L'enfermement n'est donc pas vécu de la même façon par tous, et peut être ponctuellement ou plus durablement soulagé pour certains, moyennant certes la mobilisation de resources importantes. Pour d'autres, il est même carrément bénéfique, à savoir extrêmement lucratif. Certaines personnes ont en effet fait fortune grâce à l'économie des tunnels, initialement utilisés depuis les années 1980 pour introduire des armes dans la bande, mais désormais creusés par centaines depuis 2007 pour contourner l'étouffement économique et commercial du blocus. Ils représentent aujourd'hui le poumon de la bande de Gaza et sont un élément essentiel à la survie de la population. 90% d'entre eux sont cependant désormais "officiellement" gérés par le Hamas, dont la situation de quasi monopole a mis fin à l'âge d'or des "tunnels autogérés", ruinant progressivement leurs propriétaires qui ont assisté impuissants à l'entrée inattendue de ce nouveau concurrent "déloyal" sur le marché, ainsi qu'à la mise en place de taxes qu'ils se voient obligés d'acquiter au gouvernement local sur les produits importés d'Egypte via les réseaux souterrains. Difficile en effet de rivaliser lorsque le gouvernement en personne décide de se lancer dans le marché noir... Cet enrichissement de certains particuliers a néanmoins atteint de tels stades que la ville de Rafah (là où sont creusés tous les tunnels) a connu ces dernières années un véritable boom économique et immobiler, et devance aujourd'hui assez nettement la "capitale" Gaza city en terme de revenus par habitant.
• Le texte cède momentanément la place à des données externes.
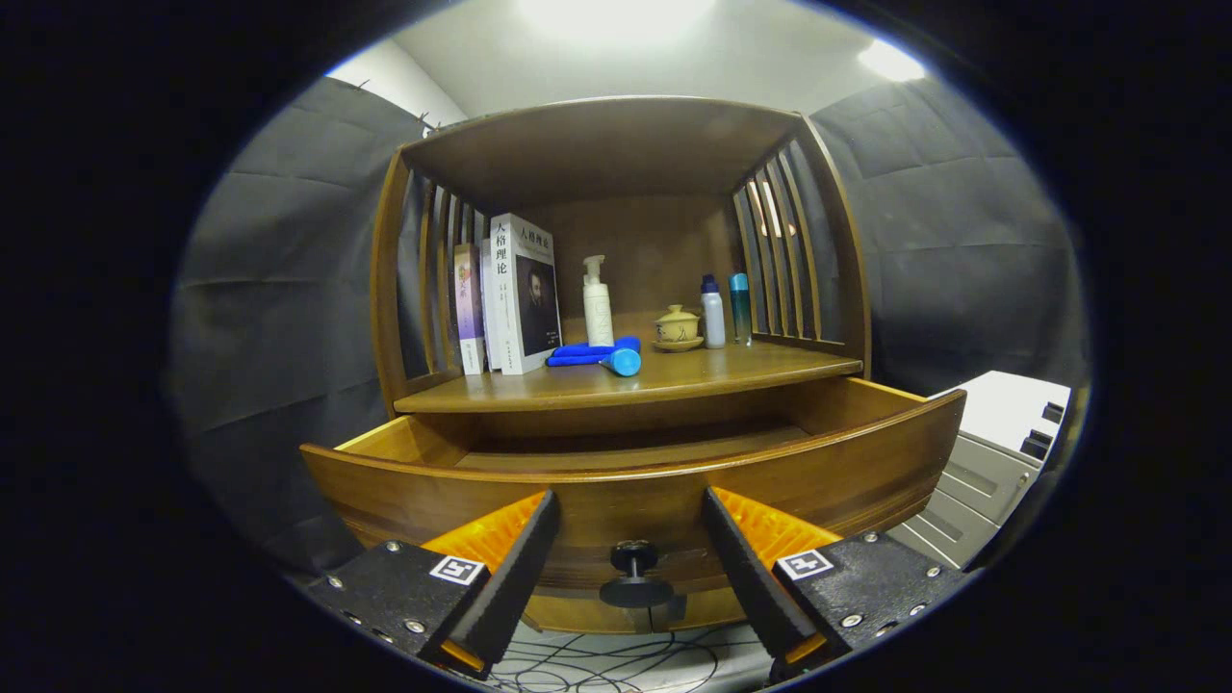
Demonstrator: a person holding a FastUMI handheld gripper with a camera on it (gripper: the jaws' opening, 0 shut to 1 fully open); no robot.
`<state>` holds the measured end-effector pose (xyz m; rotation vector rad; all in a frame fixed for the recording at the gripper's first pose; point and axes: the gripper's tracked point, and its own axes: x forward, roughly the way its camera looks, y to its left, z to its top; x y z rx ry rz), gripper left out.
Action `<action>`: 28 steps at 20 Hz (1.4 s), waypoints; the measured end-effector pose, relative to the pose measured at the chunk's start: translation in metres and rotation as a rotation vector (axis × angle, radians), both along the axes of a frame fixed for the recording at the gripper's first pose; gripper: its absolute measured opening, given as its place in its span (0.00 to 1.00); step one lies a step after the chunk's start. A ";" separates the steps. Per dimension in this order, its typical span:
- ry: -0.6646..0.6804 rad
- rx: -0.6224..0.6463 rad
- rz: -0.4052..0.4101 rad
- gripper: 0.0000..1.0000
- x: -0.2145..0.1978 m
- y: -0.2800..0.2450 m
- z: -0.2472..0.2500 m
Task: Pull open the drawer, take out the items inside it, and place them on the countertop above the cabinet.
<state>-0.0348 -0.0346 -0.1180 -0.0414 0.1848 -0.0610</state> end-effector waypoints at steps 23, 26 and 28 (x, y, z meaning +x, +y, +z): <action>-0.038 -0.050 0.027 0.95 0.115 -0.001 -0.019; -0.032 -0.048 0.061 0.96 0.111 0.003 -0.007; -0.052 -0.035 0.088 0.95 0.098 0.004 0.008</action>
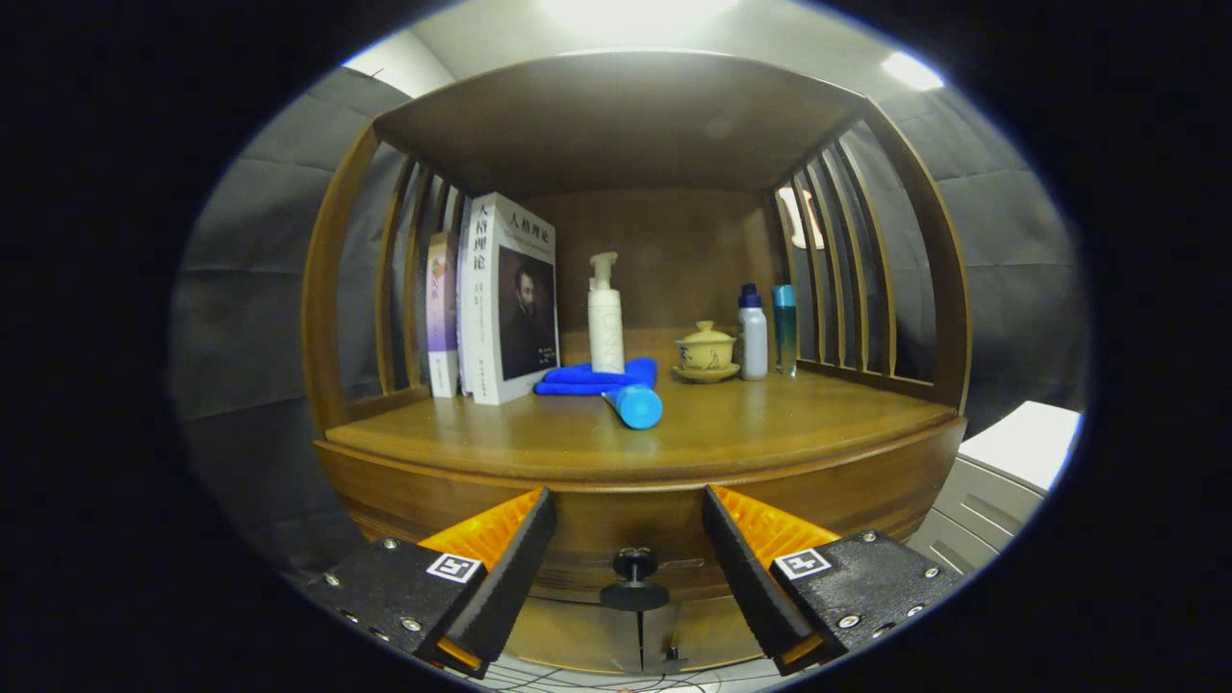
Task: Pull open the drawer, take out the items inside it, and place them on the countertop above the cabinet.
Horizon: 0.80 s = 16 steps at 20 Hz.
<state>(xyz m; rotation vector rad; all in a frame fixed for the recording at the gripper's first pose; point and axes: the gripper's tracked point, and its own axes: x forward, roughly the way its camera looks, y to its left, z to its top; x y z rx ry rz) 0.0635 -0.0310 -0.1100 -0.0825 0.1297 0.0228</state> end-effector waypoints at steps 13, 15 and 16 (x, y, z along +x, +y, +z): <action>-0.092 -0.020 -0.003 0.95 -0.056 -0.017 0.198; -0.094 0.011 0.004 0.95 -0.053 -0.011 0.206; -0.095 0.031 0.021 0.95 -0.053 -0.006 0.208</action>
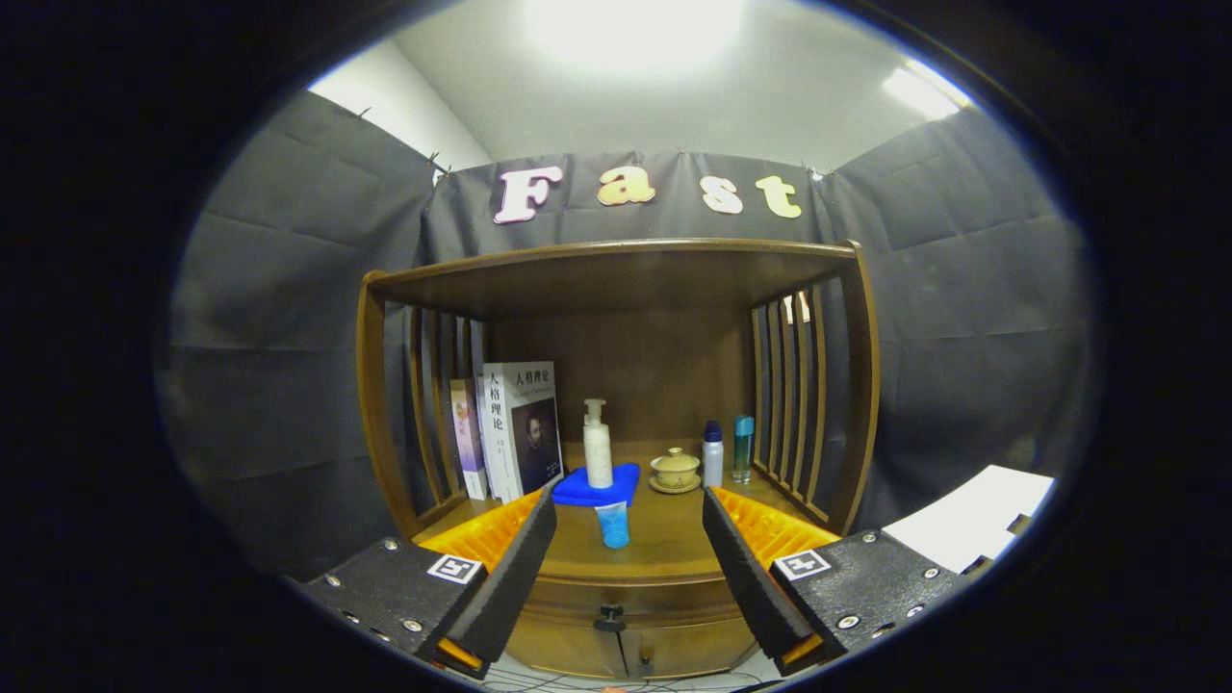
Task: Pull open the drawer, take out the items inside it, and place them on the countertop above the cabinet.
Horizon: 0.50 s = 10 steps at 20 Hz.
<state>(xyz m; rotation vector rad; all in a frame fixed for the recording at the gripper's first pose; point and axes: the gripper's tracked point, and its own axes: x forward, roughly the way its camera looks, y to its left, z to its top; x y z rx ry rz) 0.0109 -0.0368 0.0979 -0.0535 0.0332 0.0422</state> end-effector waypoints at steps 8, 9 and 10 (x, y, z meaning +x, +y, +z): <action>0.031 -0.026 -0.014 0.95 0.005 -0.001 -0.025; 0.034 -0.027 -0.012 0.95 0.005 -0.001 -0.027; 0.037 -0.028 -0.008 0.95 0.006 0.000 -0.028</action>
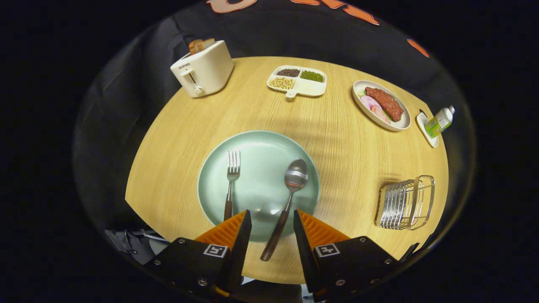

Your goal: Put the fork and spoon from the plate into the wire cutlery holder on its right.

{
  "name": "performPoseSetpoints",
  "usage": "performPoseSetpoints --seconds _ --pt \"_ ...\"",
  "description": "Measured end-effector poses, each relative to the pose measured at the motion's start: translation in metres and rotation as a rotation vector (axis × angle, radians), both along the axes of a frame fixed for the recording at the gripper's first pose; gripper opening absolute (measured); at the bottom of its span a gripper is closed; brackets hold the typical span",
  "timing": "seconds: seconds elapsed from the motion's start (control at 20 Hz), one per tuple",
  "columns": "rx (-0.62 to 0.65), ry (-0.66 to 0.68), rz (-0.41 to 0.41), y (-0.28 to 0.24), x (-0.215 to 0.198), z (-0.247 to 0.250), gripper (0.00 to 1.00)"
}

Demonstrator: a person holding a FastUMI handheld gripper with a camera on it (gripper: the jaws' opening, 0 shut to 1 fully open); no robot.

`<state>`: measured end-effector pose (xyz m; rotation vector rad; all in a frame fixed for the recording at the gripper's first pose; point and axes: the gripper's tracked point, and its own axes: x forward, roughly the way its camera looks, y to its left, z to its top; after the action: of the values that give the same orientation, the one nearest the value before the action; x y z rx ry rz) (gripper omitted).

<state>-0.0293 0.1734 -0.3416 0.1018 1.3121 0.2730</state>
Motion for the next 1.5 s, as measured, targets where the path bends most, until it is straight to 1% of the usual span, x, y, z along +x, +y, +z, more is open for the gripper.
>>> performPoseSetpoints --seconds 0.1,0.2,0.35,0.45,0.55,0.7,0.8,0.95,1.1,1.35,1.5 --pt "-0.015 0.075 -0.022 0.0 0.001 -0.013 0.56" --pt "-0.032 0.135 -0.043 0.0 0.001 -0.024 0.54" --pt "-0.056 0.179 -0.051 -0.002 0.0 -0.037 0.53" --pt "-0.065 0.208 -0.062 -0.002 -0.001 -0.042 0.44" --pt "-0.074 0.229 -0.077 -0.003 0.001 -0.047 0.32" --pt "-0.066 0.275 -0.125 -0.003 -0.001 -0.051 0.17" --pt "-0.032 0.315 -0.151 0.002 -0.006 -0.052 0.15" --pt "-0.011 0.305 -0.181 0.002 -0.003 -0.052 0.13" --pt "0.015 0.295 -0.186 0.004 -0.002 -0.051 0.05" --pt "0.032 0.198 -0.188 -0.004 0.005 -0.036 0.04" --pt "0.076 0.141 -0.219 -0.01 0.009 -0.02 0.04"
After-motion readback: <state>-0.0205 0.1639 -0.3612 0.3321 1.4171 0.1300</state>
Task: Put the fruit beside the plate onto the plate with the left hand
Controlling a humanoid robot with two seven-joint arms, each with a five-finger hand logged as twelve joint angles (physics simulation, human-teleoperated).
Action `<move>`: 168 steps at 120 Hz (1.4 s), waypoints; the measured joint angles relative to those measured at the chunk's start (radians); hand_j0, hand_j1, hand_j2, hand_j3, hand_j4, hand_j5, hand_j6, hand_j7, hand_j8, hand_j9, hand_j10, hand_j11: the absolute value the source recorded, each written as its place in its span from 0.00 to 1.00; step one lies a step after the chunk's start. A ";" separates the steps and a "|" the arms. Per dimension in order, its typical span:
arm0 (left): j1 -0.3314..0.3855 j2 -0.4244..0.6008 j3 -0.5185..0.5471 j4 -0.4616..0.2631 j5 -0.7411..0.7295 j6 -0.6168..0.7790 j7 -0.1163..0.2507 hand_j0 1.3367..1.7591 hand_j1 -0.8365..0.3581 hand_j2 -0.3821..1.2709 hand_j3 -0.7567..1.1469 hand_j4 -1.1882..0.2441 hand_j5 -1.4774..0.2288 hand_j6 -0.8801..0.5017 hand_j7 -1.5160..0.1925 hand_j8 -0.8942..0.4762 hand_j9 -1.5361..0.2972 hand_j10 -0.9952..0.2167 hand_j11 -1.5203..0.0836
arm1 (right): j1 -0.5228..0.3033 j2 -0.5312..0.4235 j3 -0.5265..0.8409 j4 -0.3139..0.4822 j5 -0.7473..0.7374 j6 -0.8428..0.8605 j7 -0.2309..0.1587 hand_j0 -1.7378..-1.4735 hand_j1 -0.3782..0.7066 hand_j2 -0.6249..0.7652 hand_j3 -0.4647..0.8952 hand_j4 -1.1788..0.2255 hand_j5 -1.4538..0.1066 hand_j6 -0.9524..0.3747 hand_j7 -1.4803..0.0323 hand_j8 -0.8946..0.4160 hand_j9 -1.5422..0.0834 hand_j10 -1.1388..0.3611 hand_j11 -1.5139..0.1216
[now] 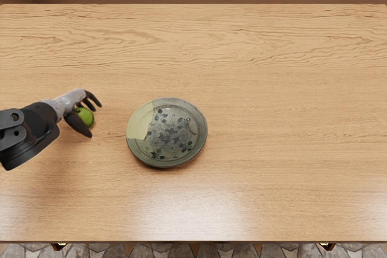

Rafah est d'ailleurs une ville beaucoup plus vivante et dynamique que sa grande soeur Gaza city, dont j'avais décrit l'atmosphère policée et soporifique dans mon précédent post "Premiers jours". On y retrouve l'ambiance bouillonnante et chaotique qui fait l'âme des grandes villes palestiniennes de Cisjordanie. Rafah ne dort jamais. Cette ville frontalière est devenue le coeur économique de la bande, les Gazaouis de toutes les horizons venant y acheter ce qu'ils ne peuvent pas toujours trouver dans leur ville, notamment lors du gigantesque marché prenant place dans le centre-ville tous les samedis. Le centre-ville se situe d'ailleurs dans le prolongement direct de la zone des tunnels, à peine une centaine de mètres séparant les deux zones. Les produits importés d'Egypte via les reseaux souterrains sont ainsi directement mis sur le marché à quelques dizaines mètres de leur lieu "d'extraction", ou bien chargés dans des camions de marchandise pour être transportés et distribués aux commerces des quatres coins de la bande, dans un ballet poussiéreux et surréel fait de chassé-croisés ininterrompus entre véhicules et travailleurs couverts de poussière ocre. La zone des tunnels donne l'impression d'une fourmillière. Elle est en tout cas le témoin vivant d'une activité économique que le blocus, les bombardements et même la construction de "murs souterrains" n'ont pas réussi à étouffer. Ce dynamisme fait même l'affaire des Israéliens, qui se dédouanent ainsi d'un certain nombre de leurs - coûteuses - responsabilités humanitaires d'occupant. On a ainsi pu voir un changement dans la stratégie israélienne, qui ferme désormais les yeux sur les tunnels et n'en fait plus une cible explicite et prioritaire de bombardements comme cela a pu être le cas par le passé, notamment dû au problème du traffic d'armes. J'y vois personnellement le symbole de l'absurdité des blindages frontaliers et du blocus, qui au nom d'un principe de sécurité tout puissant favorisent les traffics de biens et de personnes, et produisent au final plus d'insécurité sur le plan local et individuel que si une politique pragmatique de coopération avait été mise en place. Les barrières seront toujours contournées, peut importe leur hauteur, leur longueur ou leur profondeur. Croire en leur efficacité, notamment sur le long terme, représente à mes yeux un summum d'hyprocrisie politique.